Sunday, January 14, 2007

Using WinBUGS from Stata

Stata outperforms R in its ability to handle large datasets. So when we want to run WinBUGS through R to deal with a large dataset, we have to reply on Stata to help us get coda statistics. Of course, if you know how to run WinBUGS through other software that can also deal with large datasets, you don't need to learn this. Skip this post.

I will use 8 schools as an example from Andrew Gelman et al. 2004. Bayesian Data Analysis. Here are the steps: (The data, the do file and the BUGS model)


1. Install WinBUGS from Stata package.

Type the following commands in the Stata command windows:

net from http://www.hs.le.ac.uk/research/HCG/winbugsfromstata
net describe winbugsfromstata
net install winbugsfromstata

Type help winbugs in the command windows. If you install the package successfully, you will see the help window of WinBUGS from Stata.

2. Read the data into Stata.

use d:\temp\schools.dta, clear

3. Check summary statistics of the data and some data management.

sum
scalar J=8
gen y=estime


4. Convert stata data to BUGS data

There are 5 commands to do this: wbarray, wbdata, wbscalar, wbstructure, wbvector.

wbdata, c(wbscalar, sc(J) f(%3.1f) + wbvector y sd, f(%3.1f)) noprint saving(d:\temp\data.txt,replace)

(NOTE: There is no line break if you type in the above commands)

You will see a file called data.txt in your working directory.

5. Prepare the initial values for 3 chains

* gen first inits
set seed 339487731
gen theta=invnormal(uniform())
scalar mu=invnormal(uniform())
scalar sigma=uniform()
wbdata, c(wbscalar, sc(mu sigma) f(%3.1f) + wbvector theta, f(%3.1f)) nop sav(d:\temp\inits1.txt, replace)

* gen second inits
set seed 3241341
replace theta=invnormal(uniform())
scalar mu=invnormal(uniform())
scalar sigma=uniform()
wbdata, c(wbscalar, sc(mu sigma) f(%3.1f) + wbvector theta, f(%3.1f)) nop sav(d:\temp\inits2.txt, replace)

* gen third inits
set seed 12341324
replace theta=invnormal(uniform())
scalar mu=invnormal(uniform())
scalar sigma=uniform()
wbdata, c(wbscalar, sc(mu sigma) f(%3.1f) + wbvector theta, f(%3.1f)) nop sav(d:\temp\inits3.txt, replace)

You will have three files contains initial values in your working directory: inits1.txt, inits2.txt, inits3.txt.

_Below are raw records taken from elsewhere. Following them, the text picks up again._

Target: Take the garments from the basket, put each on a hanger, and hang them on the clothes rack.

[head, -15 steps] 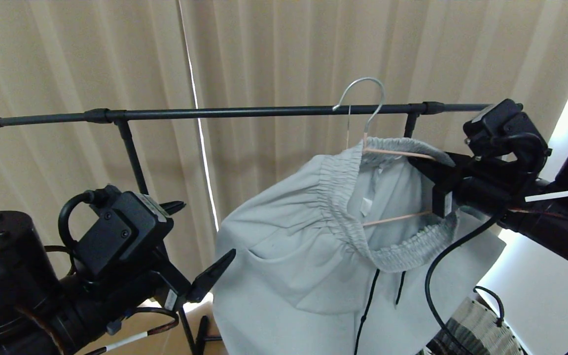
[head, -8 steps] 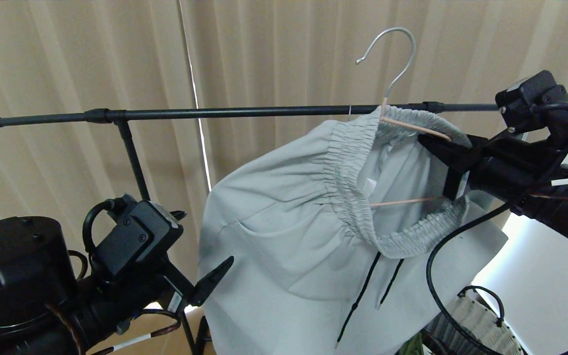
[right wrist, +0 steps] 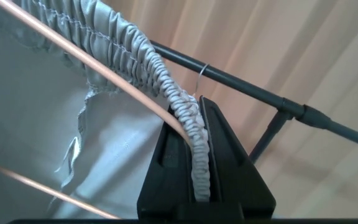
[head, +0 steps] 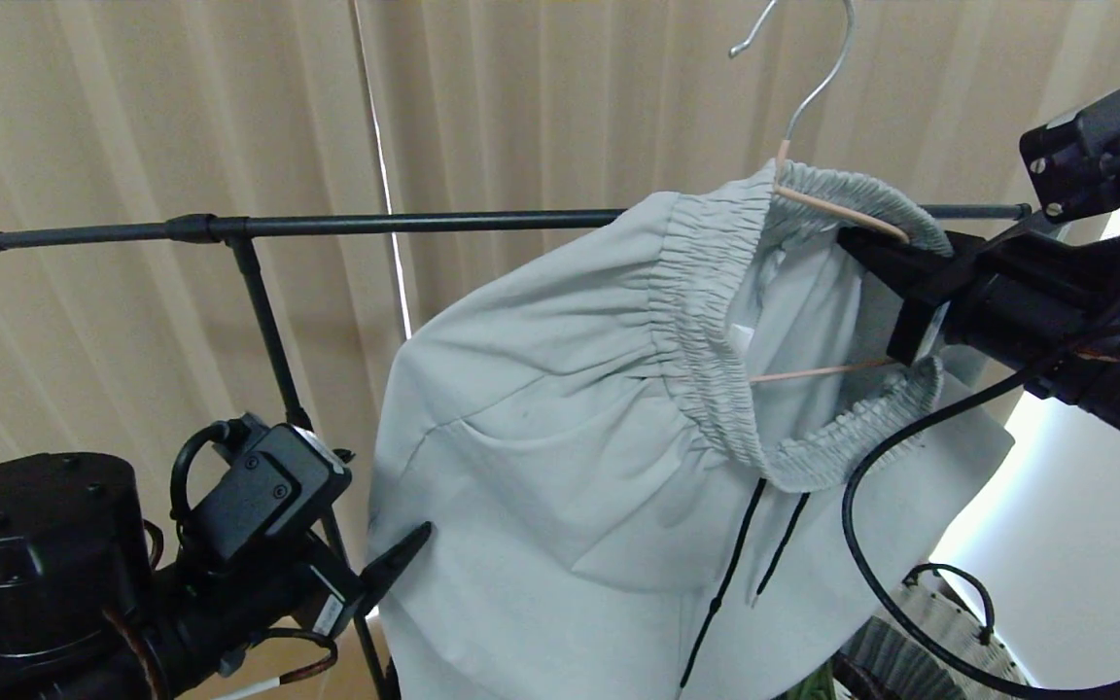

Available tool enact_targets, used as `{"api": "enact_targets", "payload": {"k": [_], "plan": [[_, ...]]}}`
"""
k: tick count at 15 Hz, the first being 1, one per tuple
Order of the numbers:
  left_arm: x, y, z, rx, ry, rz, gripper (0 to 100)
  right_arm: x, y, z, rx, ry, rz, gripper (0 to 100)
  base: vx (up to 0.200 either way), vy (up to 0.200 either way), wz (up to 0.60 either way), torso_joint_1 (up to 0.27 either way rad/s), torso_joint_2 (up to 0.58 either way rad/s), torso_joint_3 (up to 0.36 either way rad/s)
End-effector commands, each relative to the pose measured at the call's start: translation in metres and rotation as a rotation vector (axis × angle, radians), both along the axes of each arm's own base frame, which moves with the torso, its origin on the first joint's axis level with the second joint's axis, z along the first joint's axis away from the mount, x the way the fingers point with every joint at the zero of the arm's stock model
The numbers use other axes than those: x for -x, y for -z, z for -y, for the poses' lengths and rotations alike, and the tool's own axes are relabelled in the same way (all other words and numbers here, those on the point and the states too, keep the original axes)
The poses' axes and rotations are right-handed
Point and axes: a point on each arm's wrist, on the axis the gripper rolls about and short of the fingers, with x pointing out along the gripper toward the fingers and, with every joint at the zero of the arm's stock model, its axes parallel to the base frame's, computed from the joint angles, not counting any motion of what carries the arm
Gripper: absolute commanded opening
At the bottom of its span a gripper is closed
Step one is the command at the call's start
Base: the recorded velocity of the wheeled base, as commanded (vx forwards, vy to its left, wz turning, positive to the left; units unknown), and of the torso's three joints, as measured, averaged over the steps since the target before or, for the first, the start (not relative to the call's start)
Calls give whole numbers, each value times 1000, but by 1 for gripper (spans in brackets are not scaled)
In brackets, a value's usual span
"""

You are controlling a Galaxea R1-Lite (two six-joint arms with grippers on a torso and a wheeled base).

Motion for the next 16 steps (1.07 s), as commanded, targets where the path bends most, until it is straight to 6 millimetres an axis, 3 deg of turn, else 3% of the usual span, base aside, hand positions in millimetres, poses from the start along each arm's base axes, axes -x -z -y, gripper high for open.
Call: {"api": "enact_targets", "payload": {"k": [1, 3, 8, 16], "plan": [[-6, 1, 3, -3, -2, -7, 0, 3, -3, 1, -2, -2, 9, 0, 0, 0, 0, 0, 0, 0], [-7, 3, -3, -9, -32, -13, 0, 3, -3, 1, -3, -1, 11, 0, 0, 0, 0, 0, 0, 0], [-13, 19, -44, -59, -222, -66, 0, 1, -6, 2, -6, 12, 19, 0, 0, 0, 0, 0, 0, 0], [-13, 8, -42, -1, -210, 24, 0, 0, -2, 2, 12, 13, -21, 0, 0, 0, 0, 0, 0, 0]]}}
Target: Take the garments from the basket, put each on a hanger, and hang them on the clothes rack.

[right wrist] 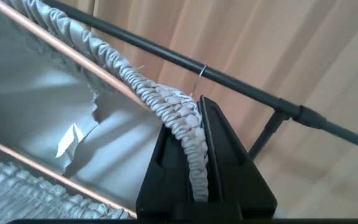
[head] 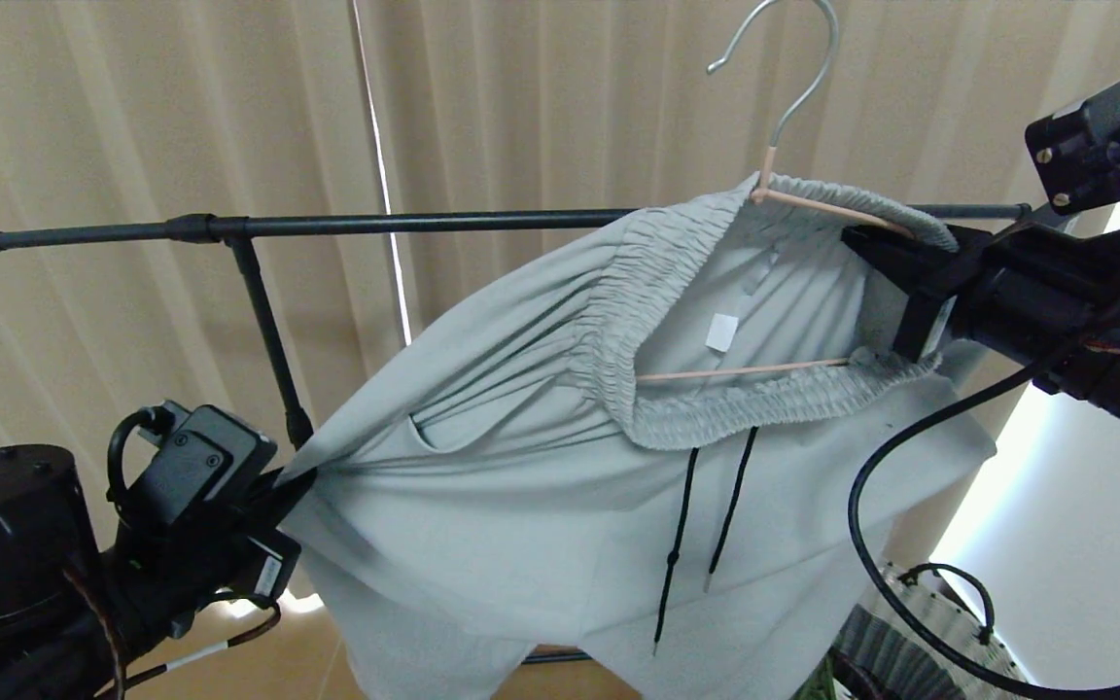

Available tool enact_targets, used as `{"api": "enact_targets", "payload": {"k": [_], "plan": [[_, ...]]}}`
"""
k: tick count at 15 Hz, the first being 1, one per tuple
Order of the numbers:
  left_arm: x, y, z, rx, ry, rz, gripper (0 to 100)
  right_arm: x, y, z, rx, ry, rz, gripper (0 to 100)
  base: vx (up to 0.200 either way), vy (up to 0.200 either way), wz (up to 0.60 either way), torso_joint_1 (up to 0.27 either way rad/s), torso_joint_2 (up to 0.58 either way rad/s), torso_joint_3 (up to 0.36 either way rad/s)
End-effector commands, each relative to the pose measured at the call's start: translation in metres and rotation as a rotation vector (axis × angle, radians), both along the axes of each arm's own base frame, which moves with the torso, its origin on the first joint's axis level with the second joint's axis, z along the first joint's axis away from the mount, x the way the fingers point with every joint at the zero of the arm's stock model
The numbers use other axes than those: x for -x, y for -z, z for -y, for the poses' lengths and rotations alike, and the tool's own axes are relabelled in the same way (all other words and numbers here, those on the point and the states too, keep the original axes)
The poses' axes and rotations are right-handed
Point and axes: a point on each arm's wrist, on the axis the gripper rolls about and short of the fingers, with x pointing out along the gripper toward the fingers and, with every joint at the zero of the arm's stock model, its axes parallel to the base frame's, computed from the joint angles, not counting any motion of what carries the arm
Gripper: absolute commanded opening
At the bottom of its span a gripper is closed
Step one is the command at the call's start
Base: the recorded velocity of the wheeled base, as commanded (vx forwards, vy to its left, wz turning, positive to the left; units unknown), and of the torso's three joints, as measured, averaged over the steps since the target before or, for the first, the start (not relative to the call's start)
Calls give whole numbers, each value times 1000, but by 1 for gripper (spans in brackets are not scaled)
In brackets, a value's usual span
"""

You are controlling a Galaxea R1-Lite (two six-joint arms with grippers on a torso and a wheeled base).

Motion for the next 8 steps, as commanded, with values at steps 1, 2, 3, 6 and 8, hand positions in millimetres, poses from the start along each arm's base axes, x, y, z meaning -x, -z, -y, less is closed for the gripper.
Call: {"api": "enact_targets", "payload": {"k": [1, 2, 3, 6, 8], "plan": [[3, -3, 5, 22, 27, 19, 100, -1, 3, 0, 12, 2, -25, 0, 0, 0, 0, 0, 0, 0], [6, -6, 9, 55, 44, 25, 100, 0, 6, 0, 25, 5, -54, 0, 0, 0, 0, 0, 0, 0], [11, -10, 13, 103, 64, 34, 100, 2, 6, 1, 33, 8, -74, 0, 0, 0, 0, 0, 0, 0], [30, -25, 20, 228, 128, 72, 100, 7, 9, 6, 60, 20, -135, 0, 0, 0, 0, 0, 0, 0], [45, -31, 19, 295, 159, 94, 100, 9, 14, 16, 89, 80, -204, 0, 0, 0, 0, 0, 0, 0]]}}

6. Prepare a WinBUGS script.

wbscript, sav(d:\temp\script.txt, replace) model(d:\temp\model.txt) data(d:\temp\data.txt) inits(d:\temp\inits.txt) coda(d:\temp\coda) burn(1000) update(5000) chain(3) set(mu sigma theta) dic log(d:\temp\log.txt) quit thin.updater(5) stats(*)

You will have a file called script.txt in your working directory. You may want to add thin.updater(5) stats(*) into your script.txt. Please check script.txt for the right position to put these two commands. Adding these two commands will help you do the analysis in R.

7. Run WinBUGS from Stata.

wbrun, sc(d:\temp\script.txt) winbugs(c:\Program Files\WinBUGS14\winbugs14.exe)

You will have coda1.txt, coda2.txt, coda3.txt and codaIndex.txt in your working directory. You can do the analysis in R using these coda statistics. Or do the simple analysis in Stata.

8. Read in the coda statistics and do the analysis.

wbcoda, root("d:/temp/coda") chain(3) multichain clear
wbstats mu sigma theta_1 theta_2 theta_3 theta_4 theta_5 theta_7 theta_8

There are other commands you can use to do the analysis. Type help winbugs in the command windows for details.

You can convert the coda files into bugs object in R. And do all the post analysis in R.

1 comment:

Taabu said...

Thanks Yu for the steps well articulated. But would you please complete the steps and tell us what to expect. Mine stopped when the Bugs lincence windo popped up. thanks again.